Third-party recipients of personal data include:

• Professional advisors, such as law firms, tax advisors or auditors
• Insurers
• Audit regulators
• Tax and customs, and excise authorities
• Regulatory and other professional bodies
• Stock exchange and listing authorities
• Public registries of company directors and shareholdings
• Providers of identity verification services
• Credit reference agencies
• The courts, police, and law enforcement agencies
• Government departments and agencies
• Service providers
• Support providers

Security

SFAI Qatar protects the confidentiality and security of information it obtains during its business. Access to such information is limited, and policies and procedures are in place that are designed to safeguard the information from loss, misuse, and improper disclosure.

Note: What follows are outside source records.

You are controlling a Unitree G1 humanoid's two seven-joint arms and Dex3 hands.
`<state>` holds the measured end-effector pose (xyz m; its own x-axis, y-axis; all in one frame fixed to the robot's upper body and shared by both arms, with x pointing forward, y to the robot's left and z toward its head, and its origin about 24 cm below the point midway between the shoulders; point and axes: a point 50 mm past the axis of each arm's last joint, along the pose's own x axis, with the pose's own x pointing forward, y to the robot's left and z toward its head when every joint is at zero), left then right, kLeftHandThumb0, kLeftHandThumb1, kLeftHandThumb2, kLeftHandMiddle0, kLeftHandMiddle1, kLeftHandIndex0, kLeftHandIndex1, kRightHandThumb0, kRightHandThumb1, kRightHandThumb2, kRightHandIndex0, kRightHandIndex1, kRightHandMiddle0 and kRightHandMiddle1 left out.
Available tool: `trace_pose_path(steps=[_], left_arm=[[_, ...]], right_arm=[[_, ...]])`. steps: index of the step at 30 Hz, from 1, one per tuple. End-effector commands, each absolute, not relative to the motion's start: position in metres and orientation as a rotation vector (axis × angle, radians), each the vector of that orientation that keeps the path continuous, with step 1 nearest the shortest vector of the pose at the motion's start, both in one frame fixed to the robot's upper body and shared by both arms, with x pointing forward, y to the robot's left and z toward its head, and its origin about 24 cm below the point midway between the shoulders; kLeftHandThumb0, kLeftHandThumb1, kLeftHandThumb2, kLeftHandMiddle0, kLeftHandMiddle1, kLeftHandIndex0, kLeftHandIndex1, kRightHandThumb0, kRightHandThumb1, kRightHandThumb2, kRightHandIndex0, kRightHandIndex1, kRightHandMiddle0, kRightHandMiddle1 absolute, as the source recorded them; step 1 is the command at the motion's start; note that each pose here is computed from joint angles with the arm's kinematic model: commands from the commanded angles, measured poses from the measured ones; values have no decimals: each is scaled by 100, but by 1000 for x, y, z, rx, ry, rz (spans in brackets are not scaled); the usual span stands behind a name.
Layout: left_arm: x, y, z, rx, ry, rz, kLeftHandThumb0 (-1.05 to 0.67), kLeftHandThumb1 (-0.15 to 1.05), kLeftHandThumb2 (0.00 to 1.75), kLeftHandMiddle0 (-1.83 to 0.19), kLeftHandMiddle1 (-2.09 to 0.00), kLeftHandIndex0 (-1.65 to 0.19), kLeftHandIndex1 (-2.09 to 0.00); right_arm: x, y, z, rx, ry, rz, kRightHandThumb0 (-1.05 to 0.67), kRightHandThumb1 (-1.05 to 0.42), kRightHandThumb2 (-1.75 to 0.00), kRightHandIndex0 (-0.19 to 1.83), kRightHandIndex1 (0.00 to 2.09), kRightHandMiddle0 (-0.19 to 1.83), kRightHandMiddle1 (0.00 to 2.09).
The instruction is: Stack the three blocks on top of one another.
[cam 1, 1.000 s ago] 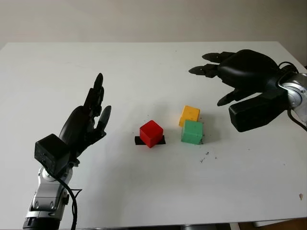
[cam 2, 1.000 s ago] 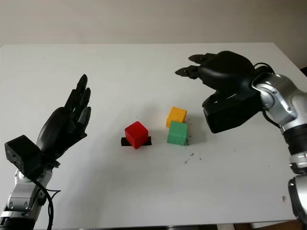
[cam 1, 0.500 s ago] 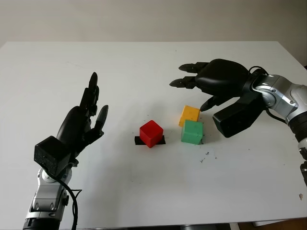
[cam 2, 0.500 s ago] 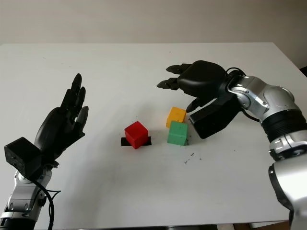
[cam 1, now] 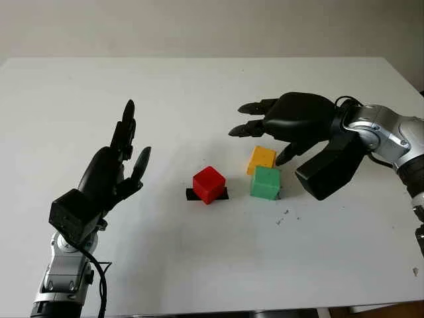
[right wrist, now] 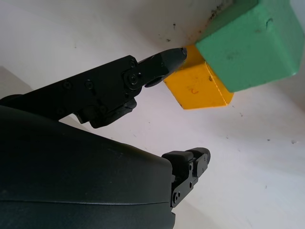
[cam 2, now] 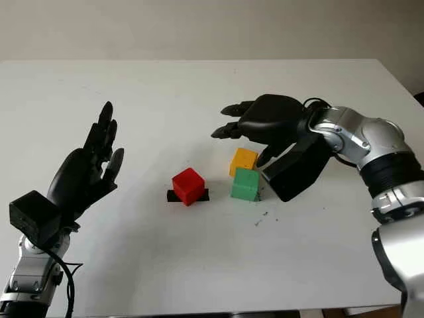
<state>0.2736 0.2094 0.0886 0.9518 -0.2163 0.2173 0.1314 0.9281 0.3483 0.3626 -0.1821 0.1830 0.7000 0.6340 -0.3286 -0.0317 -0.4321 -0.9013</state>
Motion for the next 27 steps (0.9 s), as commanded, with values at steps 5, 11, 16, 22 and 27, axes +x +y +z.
trace_pose_path(steps=[5, 11, 16, 22, 27], left_arm=[[275, 208, 92, 351, -280, -189, -60, 105, 66, 18, -5, 19, -4], [276, 207, 91, 372, -279, -192, -61, 105, 67, 19, -5, 19, -3], [275, 206, 91, 376, -287, -189, -60, 105, 68, 19, -5, 19, -3], [274, 206, 90, 381, -280, -187, -61, 105, 68, 19, -5, 19, -3], [273, 206, 90, 380, -277, -183, -61, 105, 68, 19, -5, 19, -3]], right_arm=[[361, -189, 199, -1941, -484, 733, -45, -87, -5, 13, 5, 28, 6], [360, -190, 200, -1942, -496, 714, -46, -85, -5, 14, 5, 29, 6], [360, -190, 193, -1932, -506, 721, -46, -86, -6, 15, 6, 31, 7], [361, -188, 178, -1889, -479, 766, -44, -86, -6, 13, 5, 33, 7], [360, -186, 166, -1884, -475, 796, -45, -90, -7, 13, 5, 34, 8]])
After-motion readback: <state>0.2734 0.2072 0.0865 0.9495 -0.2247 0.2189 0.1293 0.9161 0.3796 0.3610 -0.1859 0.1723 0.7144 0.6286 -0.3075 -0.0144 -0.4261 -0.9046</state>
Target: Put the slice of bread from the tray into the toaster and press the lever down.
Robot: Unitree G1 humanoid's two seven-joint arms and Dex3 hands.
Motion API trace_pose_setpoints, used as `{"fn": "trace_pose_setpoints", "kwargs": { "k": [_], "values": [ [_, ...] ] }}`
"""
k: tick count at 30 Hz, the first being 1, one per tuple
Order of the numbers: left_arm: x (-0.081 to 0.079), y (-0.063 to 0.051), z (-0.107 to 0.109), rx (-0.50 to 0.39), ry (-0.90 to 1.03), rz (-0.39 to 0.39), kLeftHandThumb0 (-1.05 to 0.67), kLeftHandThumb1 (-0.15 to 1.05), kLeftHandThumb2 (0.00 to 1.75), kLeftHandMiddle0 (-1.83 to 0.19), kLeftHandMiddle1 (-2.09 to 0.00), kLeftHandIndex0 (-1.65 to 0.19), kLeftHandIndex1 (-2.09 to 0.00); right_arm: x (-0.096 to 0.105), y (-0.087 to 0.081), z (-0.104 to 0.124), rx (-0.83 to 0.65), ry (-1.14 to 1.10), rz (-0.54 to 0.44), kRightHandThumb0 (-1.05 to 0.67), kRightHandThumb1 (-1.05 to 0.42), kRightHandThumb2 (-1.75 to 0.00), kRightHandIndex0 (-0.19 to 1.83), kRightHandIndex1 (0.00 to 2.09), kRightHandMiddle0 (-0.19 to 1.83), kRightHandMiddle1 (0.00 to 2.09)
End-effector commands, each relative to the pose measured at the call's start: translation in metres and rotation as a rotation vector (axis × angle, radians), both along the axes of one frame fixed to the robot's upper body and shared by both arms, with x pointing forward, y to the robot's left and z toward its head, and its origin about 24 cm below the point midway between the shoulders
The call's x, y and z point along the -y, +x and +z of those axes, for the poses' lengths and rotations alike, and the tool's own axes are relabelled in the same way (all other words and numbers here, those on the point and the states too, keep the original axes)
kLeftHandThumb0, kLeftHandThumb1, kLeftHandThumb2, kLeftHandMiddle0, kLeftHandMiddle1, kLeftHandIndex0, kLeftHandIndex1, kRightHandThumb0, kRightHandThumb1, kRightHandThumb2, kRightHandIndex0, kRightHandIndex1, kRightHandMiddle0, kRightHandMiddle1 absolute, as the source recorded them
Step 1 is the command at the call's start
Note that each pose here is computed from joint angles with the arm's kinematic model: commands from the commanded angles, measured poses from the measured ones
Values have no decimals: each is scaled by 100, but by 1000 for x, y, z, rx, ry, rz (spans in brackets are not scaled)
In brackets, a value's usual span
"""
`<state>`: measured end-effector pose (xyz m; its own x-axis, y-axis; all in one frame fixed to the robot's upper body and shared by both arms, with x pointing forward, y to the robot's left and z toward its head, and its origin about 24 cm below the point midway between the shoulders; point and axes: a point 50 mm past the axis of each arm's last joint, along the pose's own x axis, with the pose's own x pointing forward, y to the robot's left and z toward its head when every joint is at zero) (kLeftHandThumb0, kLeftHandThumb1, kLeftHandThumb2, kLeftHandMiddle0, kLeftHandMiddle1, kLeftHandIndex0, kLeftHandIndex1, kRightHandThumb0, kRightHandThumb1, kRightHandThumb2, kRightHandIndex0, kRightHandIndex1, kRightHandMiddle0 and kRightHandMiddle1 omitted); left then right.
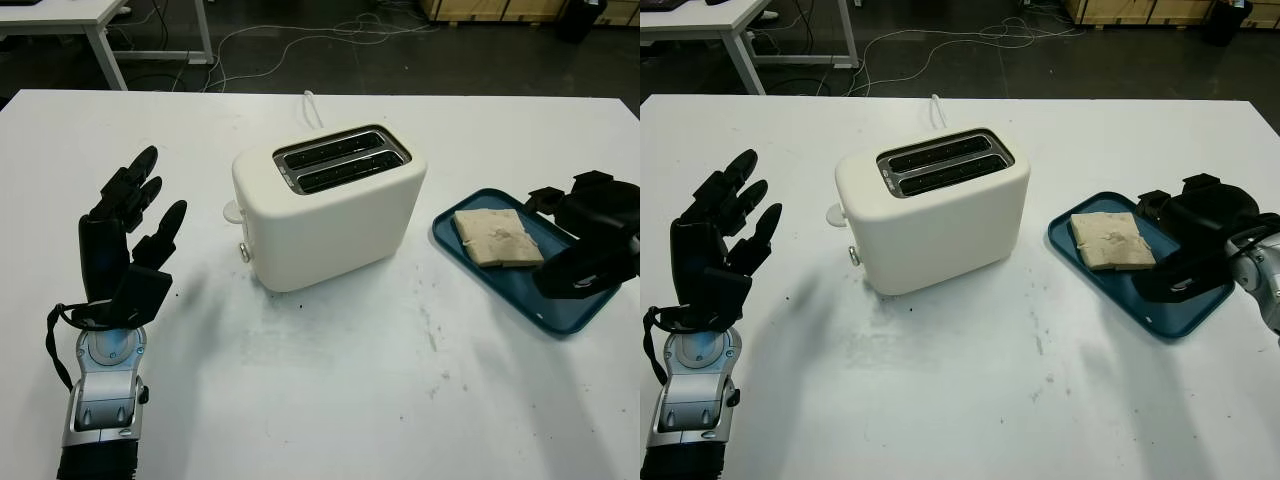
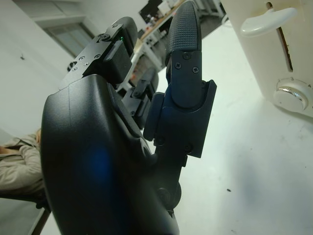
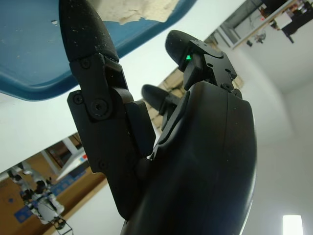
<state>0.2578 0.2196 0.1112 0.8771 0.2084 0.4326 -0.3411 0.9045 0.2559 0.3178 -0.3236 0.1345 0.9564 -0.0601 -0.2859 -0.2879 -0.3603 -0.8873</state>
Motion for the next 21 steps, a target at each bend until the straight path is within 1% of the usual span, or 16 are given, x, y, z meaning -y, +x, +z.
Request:
{"fn": "trace_pose_setpoints", "kwargs": {
  "k": [1,5,8,11,13,15,17,21],
  "values": [
    [-2,-2,0,2,0,7,-68,92,27,-60,0,-50,0,3,-2,-7,-7,-9,-12,-105,-92,-8,0,174,0,119],
    [-2,-2,0,0,0,8,-70,92,27,-61,-1,-50,0,3,-1,-17,-22,1,-2,-105,-92,-8,0,174,0,127],
    [-2,-2,0,2,-16,2,-70,92,27,-60,0,-50,0,1,0,-21,-42,-4,-2,-105,-92,-10,0,175,0,138],
    [-2,-2,0,0,-7,5,-69,92,26,-60,0,-50,0,1,0,-23,-52,0,-6,-104,-92,-10,0,175,0,156],
    [-2,-2,0,2,-12,1,-69,92,27,-60,0,-50,0,1,0,-23,-53,3,-1,-104,-92,-10,0,175,0,160],
    [-2,-2,0,-2,-18,-2,-70,92,26,-59,0,-49,0,0,0,-24,-55,3,-2,-103,-92,-10,0,175,0,169],
    [-2,-2,0,-3,-12,0,-70,92,27,-59,0,-49,0,0,0,-25,-57,5,-5,-102,-92,-10,0,175,0,173],
    [-2,-3,0,-6,-2,3,-71,92,28,-60,0,-50,0,-1,0,-31,-58,-2,-2,-101,-92,-10,0,175,0,174]
  ]
}}
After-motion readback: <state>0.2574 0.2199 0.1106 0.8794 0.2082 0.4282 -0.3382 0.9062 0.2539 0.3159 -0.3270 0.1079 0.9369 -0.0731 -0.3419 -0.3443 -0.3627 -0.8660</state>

Keeping your personal data up to date

We maintain the accuracy and completeness of the personal data we hold. It is important that you inform us of any updates to your contact details or other personal data so that we have the most up-to-date information about you. Please contact the person you usually deal with at SFAI Qatar.

Retention

Our policy is to retain personal data only for as long as it is needed for the purposes described in the section “Purposes for which we process personal data.” Note that retention periods vary in different jurisdictions and are set in accordance with local regulatory and professional retention requirements.

In order to meet our professional and legal requirements, to establish, exercise or defend our legal rights, and for archiving and historical purposes we need to retain information for significant periods of time.

Minors

Our Site is not intended for use by minors under the age of sixteen (16) years.  SFAI Qatar does not knowingly collect, disclose, or sell the personal data of minors under 16 years of age. If you are under 16 years old, please do not provide any personal data even if prompted to do so. If you believe that you have inadvertently provided personal data, please ask your parent(s) or legal guardian(s) to notify us and we will delete your personal data.

Change to this privacy statement

We will occasionally update this privacy notice to reflect changes in our practices and services. When we post changes to this privacy notice, we will revise the “last updated” date at the top of this privacy notice. If we make any material changes in the way we collect, use, and share personal data, we will notify you by prominently posting notice of the changes on the website. We recommend that you check this page from time to time to inform yourself of any changes in this privacy notice.